### WORK TASK
Up to and including the line with "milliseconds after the", restate the material below word for word, beginning with its first line.

### SOURCE DATA
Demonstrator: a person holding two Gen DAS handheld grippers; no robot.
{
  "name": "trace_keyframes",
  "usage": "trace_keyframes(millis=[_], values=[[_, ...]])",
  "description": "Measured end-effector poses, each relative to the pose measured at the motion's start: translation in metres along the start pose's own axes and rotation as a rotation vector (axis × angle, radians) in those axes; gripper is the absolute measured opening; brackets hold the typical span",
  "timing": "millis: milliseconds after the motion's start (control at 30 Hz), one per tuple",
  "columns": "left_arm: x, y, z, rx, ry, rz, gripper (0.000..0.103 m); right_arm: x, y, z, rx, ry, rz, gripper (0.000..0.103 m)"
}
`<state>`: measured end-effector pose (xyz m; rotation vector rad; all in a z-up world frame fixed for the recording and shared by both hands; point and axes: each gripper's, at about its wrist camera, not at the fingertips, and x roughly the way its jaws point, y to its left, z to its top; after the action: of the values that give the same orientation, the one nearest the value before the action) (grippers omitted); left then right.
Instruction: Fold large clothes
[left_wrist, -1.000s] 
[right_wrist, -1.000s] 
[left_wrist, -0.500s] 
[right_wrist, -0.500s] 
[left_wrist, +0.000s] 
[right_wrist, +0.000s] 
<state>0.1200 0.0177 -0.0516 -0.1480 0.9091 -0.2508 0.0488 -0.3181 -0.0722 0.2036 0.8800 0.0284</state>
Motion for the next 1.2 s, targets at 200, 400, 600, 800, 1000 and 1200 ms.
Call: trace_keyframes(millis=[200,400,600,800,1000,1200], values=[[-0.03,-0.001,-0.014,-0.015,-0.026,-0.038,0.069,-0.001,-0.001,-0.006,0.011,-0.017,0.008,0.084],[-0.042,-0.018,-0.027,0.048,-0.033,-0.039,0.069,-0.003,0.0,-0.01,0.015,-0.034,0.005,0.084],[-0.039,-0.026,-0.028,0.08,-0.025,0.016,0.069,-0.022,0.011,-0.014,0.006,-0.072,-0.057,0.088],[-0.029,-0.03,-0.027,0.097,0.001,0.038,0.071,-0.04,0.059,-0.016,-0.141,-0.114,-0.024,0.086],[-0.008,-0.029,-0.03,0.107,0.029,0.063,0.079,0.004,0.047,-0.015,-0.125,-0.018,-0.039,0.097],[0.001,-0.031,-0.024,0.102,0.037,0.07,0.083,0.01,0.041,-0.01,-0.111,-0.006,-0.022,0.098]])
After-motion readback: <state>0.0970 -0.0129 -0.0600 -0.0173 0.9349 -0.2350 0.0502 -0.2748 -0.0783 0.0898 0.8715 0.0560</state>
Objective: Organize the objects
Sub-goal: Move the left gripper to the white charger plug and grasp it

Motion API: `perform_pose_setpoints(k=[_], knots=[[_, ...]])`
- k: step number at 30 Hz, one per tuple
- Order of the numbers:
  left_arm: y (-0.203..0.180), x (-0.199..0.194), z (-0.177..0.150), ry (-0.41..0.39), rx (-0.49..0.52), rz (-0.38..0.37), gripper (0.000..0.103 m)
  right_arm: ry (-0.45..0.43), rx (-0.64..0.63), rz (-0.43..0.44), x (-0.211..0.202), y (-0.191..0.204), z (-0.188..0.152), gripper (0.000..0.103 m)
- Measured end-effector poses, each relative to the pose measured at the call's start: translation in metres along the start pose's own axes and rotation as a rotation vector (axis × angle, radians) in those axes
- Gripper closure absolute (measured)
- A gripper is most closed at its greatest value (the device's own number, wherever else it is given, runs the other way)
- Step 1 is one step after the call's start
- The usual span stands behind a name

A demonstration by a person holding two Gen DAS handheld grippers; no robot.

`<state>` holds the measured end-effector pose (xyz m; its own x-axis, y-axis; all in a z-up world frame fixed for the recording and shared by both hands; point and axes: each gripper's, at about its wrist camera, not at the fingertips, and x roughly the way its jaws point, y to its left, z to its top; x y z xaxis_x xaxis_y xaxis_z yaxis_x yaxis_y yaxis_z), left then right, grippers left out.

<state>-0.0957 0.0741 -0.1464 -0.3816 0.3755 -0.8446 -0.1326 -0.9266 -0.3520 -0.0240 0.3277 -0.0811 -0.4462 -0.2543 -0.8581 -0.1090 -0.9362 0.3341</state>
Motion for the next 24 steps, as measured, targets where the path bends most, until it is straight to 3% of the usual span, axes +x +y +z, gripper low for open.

### EXERCISE OUTPUT
Demonstrator: a person holding two Gen DAS handheld grippers; no robot.
{
  "name": "trace_keyframes",
  "usage": "trace_keyframes(millis=[_], values=[[_, ...]])",
  "description": "Measured end-effector poses, each relative to the pose measured at the motion's start: translation in metres along the start pose's own axes and rotation as a rotation vector (axis × angle, radians) in those axes; gripper is the absolute measured opening; brackets hold the typical span",
  "timing": "millis: milliseconds after the motion's start (control at 30 Hz), one per tuple",

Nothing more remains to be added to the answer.